> [Requirement]: The records below are to be returned exactly as written, minus their pictures.

Items listed in a dataset
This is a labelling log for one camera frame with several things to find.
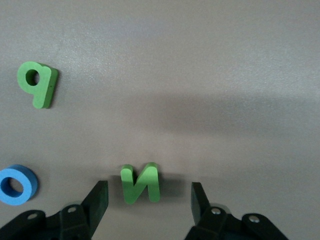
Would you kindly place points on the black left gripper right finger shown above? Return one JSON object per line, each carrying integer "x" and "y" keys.
{"x": 212, "y": 225}

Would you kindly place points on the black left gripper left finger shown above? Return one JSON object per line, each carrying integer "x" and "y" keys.
{"x": 75, "y": 222}

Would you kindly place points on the green foam letter q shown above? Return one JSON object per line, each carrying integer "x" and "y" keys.
{"x": 42, "y": 92}

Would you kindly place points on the green foam letter N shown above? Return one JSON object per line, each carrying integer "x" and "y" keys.
{"x": 153, "y": 185}

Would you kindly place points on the blue foam letter O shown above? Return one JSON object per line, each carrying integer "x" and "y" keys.
{"x": 25, "y": 175}

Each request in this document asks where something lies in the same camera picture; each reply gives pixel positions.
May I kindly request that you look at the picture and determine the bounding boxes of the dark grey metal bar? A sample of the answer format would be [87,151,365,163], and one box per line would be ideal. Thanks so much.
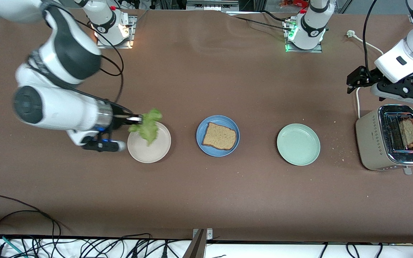
[182,229,207,258]

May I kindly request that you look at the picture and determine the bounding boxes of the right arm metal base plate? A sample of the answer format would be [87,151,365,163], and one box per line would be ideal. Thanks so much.
[96,15,137,49]

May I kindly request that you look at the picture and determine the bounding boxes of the white toaster power cable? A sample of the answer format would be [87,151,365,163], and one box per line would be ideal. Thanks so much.
[346,30,385,119]

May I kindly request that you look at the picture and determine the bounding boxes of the beige chrome toaster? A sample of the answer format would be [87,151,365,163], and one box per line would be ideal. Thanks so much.
[355,104,413,176]

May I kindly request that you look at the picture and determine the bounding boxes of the brown bread slice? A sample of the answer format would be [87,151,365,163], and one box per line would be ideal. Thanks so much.
[202,122,237,151]
[398,118,413,148]

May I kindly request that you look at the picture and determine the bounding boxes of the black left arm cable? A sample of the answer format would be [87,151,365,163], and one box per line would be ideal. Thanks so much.
[362,0,381,71]

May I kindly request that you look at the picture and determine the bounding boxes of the black cable tangle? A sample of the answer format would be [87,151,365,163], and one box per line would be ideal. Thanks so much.
[31,234,193,258]

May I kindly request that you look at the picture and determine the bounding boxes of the small metal bracket plate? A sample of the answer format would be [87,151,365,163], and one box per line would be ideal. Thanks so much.
[192,228,213,241]

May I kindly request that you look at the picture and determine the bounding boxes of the mint green round plate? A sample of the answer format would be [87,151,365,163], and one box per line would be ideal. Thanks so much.
[277,124,321,166]

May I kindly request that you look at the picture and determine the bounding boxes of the black base supply cables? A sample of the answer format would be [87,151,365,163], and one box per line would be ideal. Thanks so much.
[226,10,295,33]

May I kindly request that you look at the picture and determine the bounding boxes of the red orange object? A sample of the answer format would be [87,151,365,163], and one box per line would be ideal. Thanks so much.
[279,0,309,8]

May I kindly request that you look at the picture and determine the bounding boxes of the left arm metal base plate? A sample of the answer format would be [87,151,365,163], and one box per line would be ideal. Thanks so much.
[284,18,323,53]

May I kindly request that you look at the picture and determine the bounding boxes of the green lettuce leaf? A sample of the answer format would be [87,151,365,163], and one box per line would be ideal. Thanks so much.
[128,109,163,146]

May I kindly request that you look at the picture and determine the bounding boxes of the beige round plate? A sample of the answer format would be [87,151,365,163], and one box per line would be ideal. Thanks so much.
[127,121,172,164]

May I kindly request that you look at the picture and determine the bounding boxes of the blue round plate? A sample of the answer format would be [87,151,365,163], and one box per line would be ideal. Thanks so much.
[196,115,240,157]

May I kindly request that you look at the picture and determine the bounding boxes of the grey power strip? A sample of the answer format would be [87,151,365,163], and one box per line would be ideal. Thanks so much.
[186,0,240,11]

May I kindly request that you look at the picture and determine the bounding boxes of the teal cable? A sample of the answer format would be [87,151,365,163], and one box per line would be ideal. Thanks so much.
[0,233,26,258]

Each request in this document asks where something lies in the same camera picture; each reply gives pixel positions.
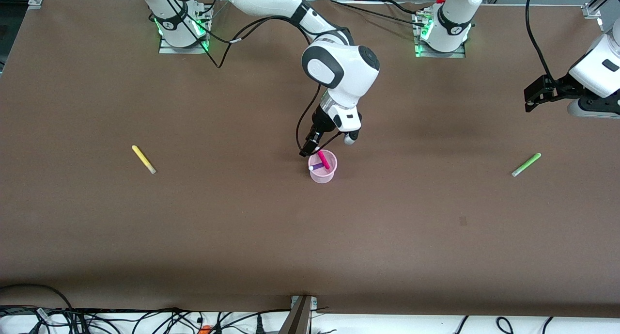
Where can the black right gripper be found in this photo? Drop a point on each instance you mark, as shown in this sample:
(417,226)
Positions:
(322,122)

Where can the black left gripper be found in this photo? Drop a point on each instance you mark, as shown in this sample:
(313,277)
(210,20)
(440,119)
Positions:
(556,87)

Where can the pink pen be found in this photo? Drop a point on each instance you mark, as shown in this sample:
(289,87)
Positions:
(323,160)

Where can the purple pen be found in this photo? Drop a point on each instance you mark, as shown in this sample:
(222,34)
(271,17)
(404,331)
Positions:
(316,167)

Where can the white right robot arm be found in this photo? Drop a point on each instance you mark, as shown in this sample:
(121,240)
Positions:
(344,72)

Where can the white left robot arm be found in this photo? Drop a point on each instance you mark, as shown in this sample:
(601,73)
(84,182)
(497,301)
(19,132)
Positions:
(598,67)

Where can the pink cup holder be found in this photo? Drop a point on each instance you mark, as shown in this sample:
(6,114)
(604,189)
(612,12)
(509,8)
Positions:
(323,176)

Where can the green pen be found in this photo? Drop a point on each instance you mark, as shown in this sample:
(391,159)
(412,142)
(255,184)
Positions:
(526,164)

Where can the yellow pen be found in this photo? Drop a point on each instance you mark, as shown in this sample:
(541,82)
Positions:
(143,158)

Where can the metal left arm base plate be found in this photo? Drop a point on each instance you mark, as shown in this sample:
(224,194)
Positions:
(438,54)

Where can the metal table edge bracket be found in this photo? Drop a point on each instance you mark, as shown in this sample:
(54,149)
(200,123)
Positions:
(299,314)

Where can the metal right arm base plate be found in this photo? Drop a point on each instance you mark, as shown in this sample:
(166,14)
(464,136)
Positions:
(167,49)

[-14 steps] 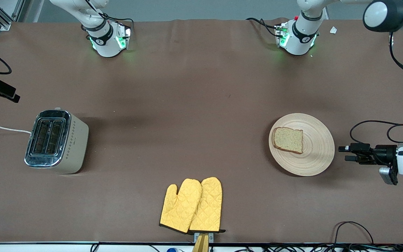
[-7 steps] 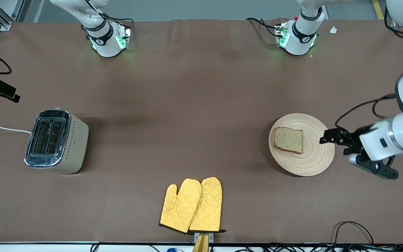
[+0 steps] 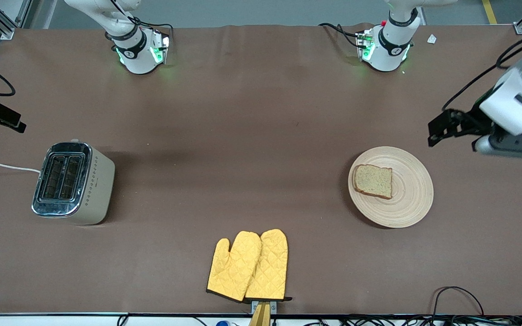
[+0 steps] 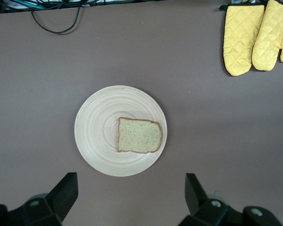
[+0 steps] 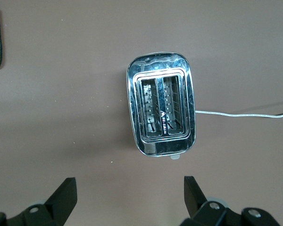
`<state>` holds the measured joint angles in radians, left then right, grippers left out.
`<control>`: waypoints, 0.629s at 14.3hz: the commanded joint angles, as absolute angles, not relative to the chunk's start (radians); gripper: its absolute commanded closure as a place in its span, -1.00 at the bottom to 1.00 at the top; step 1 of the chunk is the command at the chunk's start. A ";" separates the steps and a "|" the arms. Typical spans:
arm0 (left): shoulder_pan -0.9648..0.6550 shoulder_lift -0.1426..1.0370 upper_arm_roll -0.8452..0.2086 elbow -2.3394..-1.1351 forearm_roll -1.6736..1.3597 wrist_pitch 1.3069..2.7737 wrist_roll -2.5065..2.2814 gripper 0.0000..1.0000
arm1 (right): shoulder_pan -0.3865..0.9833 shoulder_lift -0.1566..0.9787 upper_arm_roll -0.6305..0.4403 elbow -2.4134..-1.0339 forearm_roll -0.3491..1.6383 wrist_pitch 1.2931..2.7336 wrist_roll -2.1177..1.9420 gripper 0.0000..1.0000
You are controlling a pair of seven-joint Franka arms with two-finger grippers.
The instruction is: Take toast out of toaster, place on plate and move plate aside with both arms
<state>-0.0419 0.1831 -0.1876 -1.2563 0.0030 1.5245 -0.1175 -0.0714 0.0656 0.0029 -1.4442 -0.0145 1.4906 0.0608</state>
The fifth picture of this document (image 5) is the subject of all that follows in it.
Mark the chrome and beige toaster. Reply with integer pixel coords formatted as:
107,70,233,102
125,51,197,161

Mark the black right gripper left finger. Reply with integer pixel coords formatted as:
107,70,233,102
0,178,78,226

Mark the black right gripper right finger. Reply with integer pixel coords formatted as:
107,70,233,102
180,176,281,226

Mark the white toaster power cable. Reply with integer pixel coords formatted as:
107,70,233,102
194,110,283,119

> [Problem solution]:
This is a labelling log for one camera frame with several things to find.
Would you kindly place points on the black left gripper right finger shown above? Return one JSON object per line, each carrying integer "x" and "y" keys.
{"x": 212, "y": 225}

Would you kindly place points on the black left gripper left finger shown above? Return one JSON object per line, each carrying integer "x" and "y" keys.
{"x": 75, "y": 222}

Would you kindly place points on the green foam letter q shown above? Return one JSON object per line, each carrying integer "x" and "y" keys.
{"x": 42, "y": 92}

Would you kindly place points on the green foam letter N shown above? Return one JSON object per line, each carrying integer "x" and "y" keys.
{"x": 153, "y": 185}

Would you kindly place points on the blue foam letter O shown above? Return one JSON object per line, each carrying integer "x" and "y" keys.
{"x": 25, "y": 175}

Each request in this document asks where something lies in the same camera picture; each reply gives pixel positions.
May I kindly request that you look at the picture and determine the bounding boxes of the dark grey metal bar? A sample of the answer format would be [87,151,365,163], and one box per line would be ideal. Thanks so much.
[182,229,207,258]

May I kindly request that you look at the picture and determine the bounding boxes of the right arm metal base plate? A sample of the answer format would be [87,151,365,163], and one box per line would be ideal. Thanks so much.
[96,15,137,49]

May I kindly request that you look at the picture and determine the bounding boxes of the white toaster power cable? A sample of the answer format would be [87,151,365,163], and one box per line would be ideal. Thanks so much.
[346,30,385,119]

May I kindly request that you look at the picture and determine the bounding boxes of the beige chrome toaster? A sample of the answer format would be [87,151,365,163], and one box per line would be ideal. Thanks so much.
[355,104,413,176]

May I kindly request that you look at the picture and determine the bounding boxes of the brown bread slice? A sample of the answer format would be [87,151,365,163], and one box per line would be ideal. Thanks so much.
[202,122,237,151]
[398,118,413,148]

May I kindly request that you look at the picture and determine the bounding boxes of the black left arm cable? A sample of the answer format would be [87,151,365,163], and one box per line would be ideal. Thanks so much.
[362,0,381,71]

May I kindly request that you look at the picture and determine the bounding boxes of the black cable tangle? A sample of the answer format would be [87,151,365,163], and one box per line would be ideal. Thanks so much.
[31,234,193,258]

May I kindly request that you look at the picture and determine the bounding boxes of the small metal bracket plate? A sample of the answer format would be [87,151,365,163], and one box per line would be ideal. Thanks so much.
[192,228,213,241]

May I kindly request that you look at the picture and determine the bounding boxes of the mint green round plate? A sample of the answer format would be [87,151,365,163], and one box per line would be ideal. Thanks so much.
[277,124,321,166]

May I kindly request that you look at the picture and determine the bounding boxes of the black base supply cables? A sample of the answer format would be [87,151,365,163], and one box per line would be ideal. Thanks so much.
[226,10,295,33]

May I kindly request that you look at the picture and determine the bounding boxes of the red orange object? A sample of the answer format would be [87,151,365,163], and one box per line would be ideal. Thanks so much.
[279,0,309,8]

May I kindly request that you look at the picture and determine the bounding boxes of the left arm metal base plate? A sample of the answer format would be [87,151,365,163], and one box per line would be ideal. Thanks so much.
[284,18,323,53]

May I kindly request that you look at the picture and determine the bounding boxes of the green lettuce leaf? A sample of the answer format would be [87,151,365,163], and one box per line would be ideal. Thanks so much.
[128,109,163,146]

May I kindly request that you look at the picture and determine the bounding boxes of the beige round plate? A sample of the answer format would be [87,151,365,163], and one box per line would be ideal. Thanks so much.
[127,121,172,164]

May I kindly request that you look at the picture and determine the bounding boxes of the blue round plate? A sample of the answer format would be [87,151,365,163], and one box per line would be ideal. Thanks so much.
[196,115,240,157]

May I kindly request that you look at the picture and determine the bounding boxes of the grey power strip? A sample of the answer format would be [87,151,365,163], and one box per line would be ideal. Thanks so much.
[186,0,240,11]

May I kindly request that you look at the picture and determine the bounding boxes of the teal cable? A sample of the answer format would be [87,151,365,163], and one box per line would be ideal. Thanks so much.
[0,233,26,258]

Each request in this document asks where something lies in the same camera picture; each reply gives pixel positions.
Where can the black right gripper be found in this photo? Drop a point on each instance you mark, as shown in this sample:
(417,226)
Positions:
(322,122)

Where can the black left gripper be found in this photo? Drop a point on each instance you mark, as shown in this sample:
(313,277)
(210,20)
(440,119)
Positions:
(556,87)

Where can the pink pen be found in this photo? Drop a point on each instance you mark, as shown in this sample:
(289,87)
Positions:
(323,160)

Where can the purple pen be found in this photo? Drop a point on each instance you mark, as shown in this sample:
(222,34)
(271,17)
(404,331)
Positions:
(316,167)

Where can the white right robot arm be found in this photo? Drop a point on each instance you mark, as shown in this sample:
(121,240)
Positions:
(344,72)

Where can the white left robot arm be found in this photo? Drop a point on each instance you mark, as shown in this sample:
(601,73)
(84,182)
(497,301)
(19,132)
Positions:
(598,67)

Where can the pink cup holder be found in this photo? Drop a point on each instance you mark, as shown in this sample:
(6,114)
(604,189)
(612,12)
(509,8)
Positions:
(323,176)

Where can the green pen be found in this photo? Drop a point on each instance you mark, as shown in this sample:
(391,159)
(412,142)
(255,184)
Positions:
(526,164)

Where can the yellow pen be found in this photo? Drop a point on each instance you mark, as shown in this sample:
(541,82)
Positions:
(143,158)

Where can the metal left arm base plate be found in this photo? Drop a point on each instance you mark, as shown in this sample:
(224,194)
Positions:
(438,54)

Where can the metal table edge bracket be found in this photo? Drop a point on each instance you mark, as shown in this sample:
(54,149)
(200,123)
Positions:
(299,314)

Where can the metal right arm base plate be found in this photo? Drop a point on each instance you mark, as shown in this sample:
(166,14)
(464,136)
Positions:
(167,49)

[-14 steps] 
[-7 steps] 
[+0 steps] 
[+0 steps] 
[+0 steps] 
`<state>` holds the measured joint angles in radians, left then right, grippers left out.
`<control>`: waypoints, 0.629s at 14.3hz: the commanded joint angles, as absolute angles, not relative to the chunk's start (radians); gripper: its absolute commanded closure as a place in its span, -1.00 at the bottom to 1.00 at the top; step 1 of the chunk is the command at the chunk's start. A ";" separates the steps and a "|" the arms. Typical spans:
arm0 (left): shoulder_pan -0.9648..0.6550 shoulder_lift -0.1426..1.0370 upper_arm_roll -0.8452..0.2086 elbow -2.3394..-1.1351 forearm_roll -1.6736..1.3597 wrist_pitch 1.3069..2.7737 wrist_roll -2.5065..2.2814 gripper 0.0000..1.0000
arm1 (right): shoulder_pan -0.3865..0.9833 shoulder_lift -0.1566..0.9787 upper_arm_roll -0.6305..0.4403 elbow -2.4134..-1.0339 forearm_roll -0.3491..1.6383 wrist_pitch 1.2931..2.7336 wrist_roll -2.1177..1.9420 gripper 0.0000..1.0000
You are controlling a pair of seven-joint Franka arms with two-finger grippers.
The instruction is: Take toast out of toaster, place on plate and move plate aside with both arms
<state>-0.0419 0.1831 -0.1876 -1.2563 0.0030 1.5245 -0.1175 -0.0714 0.0656 0.0029 -1.4442 -0.0145 1.4906 0.0608</state>
The fifth picture of this document (image 5) is the subject of all that follows in it.
Mark the chrome and beige toaster. Reply with integer pixel coords formatted as:
107,70,233,102
125,51,197,161

Mark the black right gripper left finger. Reply with integer pixel coords formatted as:
107,70,233,102
0,178,78,226

Mark the black right gripper right finger. Reply with integer pixel coords formatted as:
107,70,233,102
180,176,281,226

Mark the white toaster power cable. Reply with integer pixel coords formatted as:
107,70,233,102
194,110,283,119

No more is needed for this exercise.